Task: Going from the top of the data below, give again each line through the one containing "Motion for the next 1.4", both ends kept.
#### Material supplied
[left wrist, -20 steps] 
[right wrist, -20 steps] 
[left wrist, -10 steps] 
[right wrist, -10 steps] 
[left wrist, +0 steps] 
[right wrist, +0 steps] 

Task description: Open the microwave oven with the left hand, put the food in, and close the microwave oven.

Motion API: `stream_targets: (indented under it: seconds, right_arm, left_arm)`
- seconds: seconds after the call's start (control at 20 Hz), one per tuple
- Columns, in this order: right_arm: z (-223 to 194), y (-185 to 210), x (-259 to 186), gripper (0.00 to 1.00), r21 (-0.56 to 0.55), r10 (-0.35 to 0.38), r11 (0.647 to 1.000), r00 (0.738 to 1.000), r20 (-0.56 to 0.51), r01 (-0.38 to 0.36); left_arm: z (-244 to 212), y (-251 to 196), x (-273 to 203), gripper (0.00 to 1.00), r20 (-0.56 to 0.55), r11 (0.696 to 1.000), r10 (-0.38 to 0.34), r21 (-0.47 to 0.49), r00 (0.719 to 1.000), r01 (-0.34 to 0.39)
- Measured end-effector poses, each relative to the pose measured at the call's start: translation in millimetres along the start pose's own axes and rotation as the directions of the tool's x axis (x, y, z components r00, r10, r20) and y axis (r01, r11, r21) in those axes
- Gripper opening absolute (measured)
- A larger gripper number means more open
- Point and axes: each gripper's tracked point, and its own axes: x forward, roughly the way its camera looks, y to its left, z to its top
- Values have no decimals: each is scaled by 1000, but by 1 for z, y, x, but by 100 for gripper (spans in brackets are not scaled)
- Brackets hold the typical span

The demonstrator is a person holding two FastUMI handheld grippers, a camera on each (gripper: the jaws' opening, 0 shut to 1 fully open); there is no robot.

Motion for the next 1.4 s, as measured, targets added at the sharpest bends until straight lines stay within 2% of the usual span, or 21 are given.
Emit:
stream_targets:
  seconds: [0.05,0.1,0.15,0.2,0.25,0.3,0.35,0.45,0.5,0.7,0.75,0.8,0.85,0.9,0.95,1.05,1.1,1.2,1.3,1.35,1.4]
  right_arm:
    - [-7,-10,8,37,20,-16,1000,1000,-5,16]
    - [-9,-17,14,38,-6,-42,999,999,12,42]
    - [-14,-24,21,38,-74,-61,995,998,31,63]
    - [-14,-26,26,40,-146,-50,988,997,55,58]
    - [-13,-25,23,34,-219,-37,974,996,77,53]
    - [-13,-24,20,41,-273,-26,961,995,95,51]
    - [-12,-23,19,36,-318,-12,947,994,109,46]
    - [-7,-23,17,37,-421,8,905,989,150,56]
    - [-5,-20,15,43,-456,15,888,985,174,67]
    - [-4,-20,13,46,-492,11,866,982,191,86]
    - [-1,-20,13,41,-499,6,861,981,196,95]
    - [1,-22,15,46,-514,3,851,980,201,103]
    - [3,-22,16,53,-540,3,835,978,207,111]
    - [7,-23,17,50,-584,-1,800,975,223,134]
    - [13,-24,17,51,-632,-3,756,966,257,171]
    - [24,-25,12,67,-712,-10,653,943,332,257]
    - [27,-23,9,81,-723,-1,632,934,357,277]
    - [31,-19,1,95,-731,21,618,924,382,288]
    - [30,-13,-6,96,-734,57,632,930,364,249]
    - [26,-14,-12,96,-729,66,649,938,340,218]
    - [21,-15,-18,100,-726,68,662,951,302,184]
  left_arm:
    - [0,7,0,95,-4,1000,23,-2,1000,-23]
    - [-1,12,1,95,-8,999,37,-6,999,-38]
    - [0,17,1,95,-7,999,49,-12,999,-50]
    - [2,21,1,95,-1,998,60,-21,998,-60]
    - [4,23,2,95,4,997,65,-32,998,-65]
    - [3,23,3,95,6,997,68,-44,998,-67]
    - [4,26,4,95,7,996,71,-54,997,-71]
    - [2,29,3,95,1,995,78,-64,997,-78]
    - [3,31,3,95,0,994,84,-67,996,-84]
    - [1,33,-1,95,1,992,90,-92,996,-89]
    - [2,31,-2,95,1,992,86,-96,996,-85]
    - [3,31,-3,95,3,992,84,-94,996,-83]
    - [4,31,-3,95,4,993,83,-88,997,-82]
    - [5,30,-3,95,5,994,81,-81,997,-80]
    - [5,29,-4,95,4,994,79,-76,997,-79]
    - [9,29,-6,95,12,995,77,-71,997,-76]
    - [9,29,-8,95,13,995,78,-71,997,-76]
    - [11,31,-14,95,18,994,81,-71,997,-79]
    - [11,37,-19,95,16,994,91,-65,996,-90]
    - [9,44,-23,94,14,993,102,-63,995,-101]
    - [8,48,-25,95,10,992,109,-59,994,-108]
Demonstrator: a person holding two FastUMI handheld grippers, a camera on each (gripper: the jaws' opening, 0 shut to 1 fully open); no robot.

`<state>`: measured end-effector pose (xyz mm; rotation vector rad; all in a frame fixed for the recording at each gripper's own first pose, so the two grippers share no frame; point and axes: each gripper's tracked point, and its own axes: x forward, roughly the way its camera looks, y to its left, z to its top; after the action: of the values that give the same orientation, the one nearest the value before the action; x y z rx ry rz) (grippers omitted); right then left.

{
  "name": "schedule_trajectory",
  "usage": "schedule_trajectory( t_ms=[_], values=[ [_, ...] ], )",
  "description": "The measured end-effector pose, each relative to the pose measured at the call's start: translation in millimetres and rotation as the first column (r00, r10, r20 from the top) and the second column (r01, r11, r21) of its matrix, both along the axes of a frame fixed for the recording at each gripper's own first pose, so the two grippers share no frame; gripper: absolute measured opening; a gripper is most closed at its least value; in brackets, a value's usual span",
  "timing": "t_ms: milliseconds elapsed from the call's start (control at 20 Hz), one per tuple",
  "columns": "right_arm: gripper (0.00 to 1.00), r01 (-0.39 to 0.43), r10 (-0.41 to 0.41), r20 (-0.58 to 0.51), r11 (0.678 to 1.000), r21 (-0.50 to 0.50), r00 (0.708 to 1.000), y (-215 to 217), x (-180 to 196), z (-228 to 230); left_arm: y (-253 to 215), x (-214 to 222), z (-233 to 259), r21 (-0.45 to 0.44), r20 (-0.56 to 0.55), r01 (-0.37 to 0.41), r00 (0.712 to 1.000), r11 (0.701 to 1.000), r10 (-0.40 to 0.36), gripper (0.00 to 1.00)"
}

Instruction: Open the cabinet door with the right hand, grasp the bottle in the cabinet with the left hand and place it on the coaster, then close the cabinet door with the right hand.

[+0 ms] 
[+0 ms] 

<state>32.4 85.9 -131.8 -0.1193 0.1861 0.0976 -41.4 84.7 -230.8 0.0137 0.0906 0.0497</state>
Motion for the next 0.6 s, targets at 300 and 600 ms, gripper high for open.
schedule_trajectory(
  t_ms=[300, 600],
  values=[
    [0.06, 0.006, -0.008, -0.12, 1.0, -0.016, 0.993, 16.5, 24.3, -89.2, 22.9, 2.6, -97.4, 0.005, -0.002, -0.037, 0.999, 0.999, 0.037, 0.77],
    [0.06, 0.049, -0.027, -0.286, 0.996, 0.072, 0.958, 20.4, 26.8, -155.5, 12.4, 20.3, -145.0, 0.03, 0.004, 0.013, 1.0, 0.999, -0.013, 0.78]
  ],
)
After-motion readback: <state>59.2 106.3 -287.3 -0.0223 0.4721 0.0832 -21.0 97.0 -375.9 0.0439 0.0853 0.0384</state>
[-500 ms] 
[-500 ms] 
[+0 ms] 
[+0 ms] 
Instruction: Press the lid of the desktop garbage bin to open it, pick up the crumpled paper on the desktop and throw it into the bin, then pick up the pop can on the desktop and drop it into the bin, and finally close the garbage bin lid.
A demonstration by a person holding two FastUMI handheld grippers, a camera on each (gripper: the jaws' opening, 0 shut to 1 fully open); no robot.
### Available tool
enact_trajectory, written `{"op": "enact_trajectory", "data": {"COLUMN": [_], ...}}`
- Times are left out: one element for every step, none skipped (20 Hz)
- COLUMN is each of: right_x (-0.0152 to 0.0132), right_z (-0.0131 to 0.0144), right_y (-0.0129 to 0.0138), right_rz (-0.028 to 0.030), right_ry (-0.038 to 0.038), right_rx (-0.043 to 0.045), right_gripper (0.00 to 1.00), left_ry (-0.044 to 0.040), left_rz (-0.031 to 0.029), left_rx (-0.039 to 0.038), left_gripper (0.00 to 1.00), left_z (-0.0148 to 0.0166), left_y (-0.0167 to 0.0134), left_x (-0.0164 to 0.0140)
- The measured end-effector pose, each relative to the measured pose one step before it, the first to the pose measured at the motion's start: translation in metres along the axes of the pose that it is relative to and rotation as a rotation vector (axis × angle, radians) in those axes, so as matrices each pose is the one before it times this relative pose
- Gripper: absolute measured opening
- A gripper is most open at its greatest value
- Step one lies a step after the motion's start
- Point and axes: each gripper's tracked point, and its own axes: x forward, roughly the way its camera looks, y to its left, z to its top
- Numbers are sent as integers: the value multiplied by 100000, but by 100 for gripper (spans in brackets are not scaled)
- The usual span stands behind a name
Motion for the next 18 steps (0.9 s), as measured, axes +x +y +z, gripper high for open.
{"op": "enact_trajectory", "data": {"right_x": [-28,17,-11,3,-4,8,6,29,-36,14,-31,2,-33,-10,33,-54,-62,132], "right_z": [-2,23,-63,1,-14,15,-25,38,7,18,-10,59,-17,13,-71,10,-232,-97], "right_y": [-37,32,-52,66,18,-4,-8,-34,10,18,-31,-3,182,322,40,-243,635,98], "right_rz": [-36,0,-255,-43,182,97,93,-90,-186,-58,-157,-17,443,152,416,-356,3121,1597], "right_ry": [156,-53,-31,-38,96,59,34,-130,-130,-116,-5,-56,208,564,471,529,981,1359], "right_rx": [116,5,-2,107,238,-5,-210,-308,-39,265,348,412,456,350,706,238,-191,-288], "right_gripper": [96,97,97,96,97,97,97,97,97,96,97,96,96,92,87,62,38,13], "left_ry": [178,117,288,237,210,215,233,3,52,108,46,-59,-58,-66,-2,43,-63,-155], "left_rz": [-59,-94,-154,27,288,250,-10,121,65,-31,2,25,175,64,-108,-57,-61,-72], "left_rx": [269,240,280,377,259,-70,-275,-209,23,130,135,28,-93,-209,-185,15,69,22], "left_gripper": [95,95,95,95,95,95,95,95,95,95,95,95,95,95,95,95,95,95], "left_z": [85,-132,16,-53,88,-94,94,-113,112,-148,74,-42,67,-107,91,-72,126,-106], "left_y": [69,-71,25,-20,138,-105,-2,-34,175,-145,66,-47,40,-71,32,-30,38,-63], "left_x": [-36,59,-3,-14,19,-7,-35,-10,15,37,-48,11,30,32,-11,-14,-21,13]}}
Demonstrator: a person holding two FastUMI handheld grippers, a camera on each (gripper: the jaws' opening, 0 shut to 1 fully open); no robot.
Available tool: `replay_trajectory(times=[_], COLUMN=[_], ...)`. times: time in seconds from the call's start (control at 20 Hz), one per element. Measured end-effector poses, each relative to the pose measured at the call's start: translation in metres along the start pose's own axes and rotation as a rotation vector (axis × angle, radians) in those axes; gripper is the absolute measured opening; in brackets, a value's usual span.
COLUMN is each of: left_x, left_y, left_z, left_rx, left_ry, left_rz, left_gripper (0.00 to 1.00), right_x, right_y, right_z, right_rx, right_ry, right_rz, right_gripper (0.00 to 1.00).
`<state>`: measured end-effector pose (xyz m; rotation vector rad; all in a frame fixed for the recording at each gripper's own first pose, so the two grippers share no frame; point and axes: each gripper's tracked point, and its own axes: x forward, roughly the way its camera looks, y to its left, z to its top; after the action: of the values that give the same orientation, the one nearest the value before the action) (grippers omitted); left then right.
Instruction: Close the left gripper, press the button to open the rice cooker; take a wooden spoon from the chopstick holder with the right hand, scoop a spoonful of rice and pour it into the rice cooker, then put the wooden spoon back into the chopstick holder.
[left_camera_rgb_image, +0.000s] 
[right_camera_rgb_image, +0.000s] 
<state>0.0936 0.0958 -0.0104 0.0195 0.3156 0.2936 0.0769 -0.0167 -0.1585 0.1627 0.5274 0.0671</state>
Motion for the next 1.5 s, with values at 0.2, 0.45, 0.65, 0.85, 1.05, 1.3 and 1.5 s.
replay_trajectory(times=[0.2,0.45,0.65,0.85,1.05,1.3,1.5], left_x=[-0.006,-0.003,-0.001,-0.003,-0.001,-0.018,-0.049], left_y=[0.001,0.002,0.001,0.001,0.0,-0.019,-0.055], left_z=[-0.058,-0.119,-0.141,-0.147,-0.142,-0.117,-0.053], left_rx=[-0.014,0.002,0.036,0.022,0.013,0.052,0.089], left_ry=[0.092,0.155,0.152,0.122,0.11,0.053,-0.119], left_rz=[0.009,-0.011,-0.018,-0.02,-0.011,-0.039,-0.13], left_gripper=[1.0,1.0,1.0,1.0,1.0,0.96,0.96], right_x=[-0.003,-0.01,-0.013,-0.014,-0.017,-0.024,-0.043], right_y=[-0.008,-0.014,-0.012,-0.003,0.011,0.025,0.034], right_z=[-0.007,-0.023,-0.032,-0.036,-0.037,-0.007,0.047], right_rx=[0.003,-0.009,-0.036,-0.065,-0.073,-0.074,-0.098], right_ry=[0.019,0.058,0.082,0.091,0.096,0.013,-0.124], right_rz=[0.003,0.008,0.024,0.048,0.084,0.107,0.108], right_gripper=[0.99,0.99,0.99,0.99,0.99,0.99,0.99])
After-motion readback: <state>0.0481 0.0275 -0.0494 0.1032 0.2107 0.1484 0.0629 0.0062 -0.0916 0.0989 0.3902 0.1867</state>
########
Solved exercise:
[left wrist, -20 steps] 
[right wrist, -20 steps] 
[left wrist, -10 steps] 
[right wrist, -10 steps] 
[left wrist, +0 steps] 
[right wrist, +0 steps] 

Task description: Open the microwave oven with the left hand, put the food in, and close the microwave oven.

Motion API: `stream_targets: (indented under it: seconds, right_arm, left_arm)`
- seconds: seconds after the call's start (control at 20 Hz), one per tuple
- Columns, in this order: right_arm: z (-223 to 194), y (-185 to 210), x (-259 to 186), gripper (0.00 to 1.00), r21 (-0.56 to 0.55), r10 (-0.35 to 0.38), r11 (0.647 to 1.000), r00 (0.738 to 1.000), r20 (-0.56 to 0.51), r01 (-0.38 to 0.36); left_arm: z (-244 to 212), y (-251 to 196), x (-273 to 203), gripper (0.00 to 1.00), r20 (-0.56 to 0.55), r11 (0.696 to 1.000), r10 (-0.38 to 0.34), r21 (-0.47 to 0.49), r00 (0.719 to 1.000), r01 (-0.34 to 0.39)
- Measured end-effector poses, each relative to the pose measured at the call's start: translation in millimetres along the start pose's own axes and rotation as the directions of the tool's x axis (x, y, z components r00, r10, r20) and y axis (r01, r11, r21) in those axes
- Gripper opening absolute (measured)
- A larger gripper number means more open
- Point and axes: each gripper's tracked point, and its own axes: x forward, roughly the way its camera looks, y to its left, z to its top
- Values have no decimals: each is scaled by 1000, but by 1 for z, y, x, but by 100 for gripper (spans in brackets are not scaled)
- Brackets hold the typical span

The demonstrator is a person holding two FastUMI handheld grippers, a camera on each (gripper: the jaws' opening, 0 shut to 1 fully open); there is no robot.

Motion for the next 1.4 s, as measured, targets added at the sharpest bends until straight lines stay within 2% of the usual span, or 21 are given.

No further answer is required.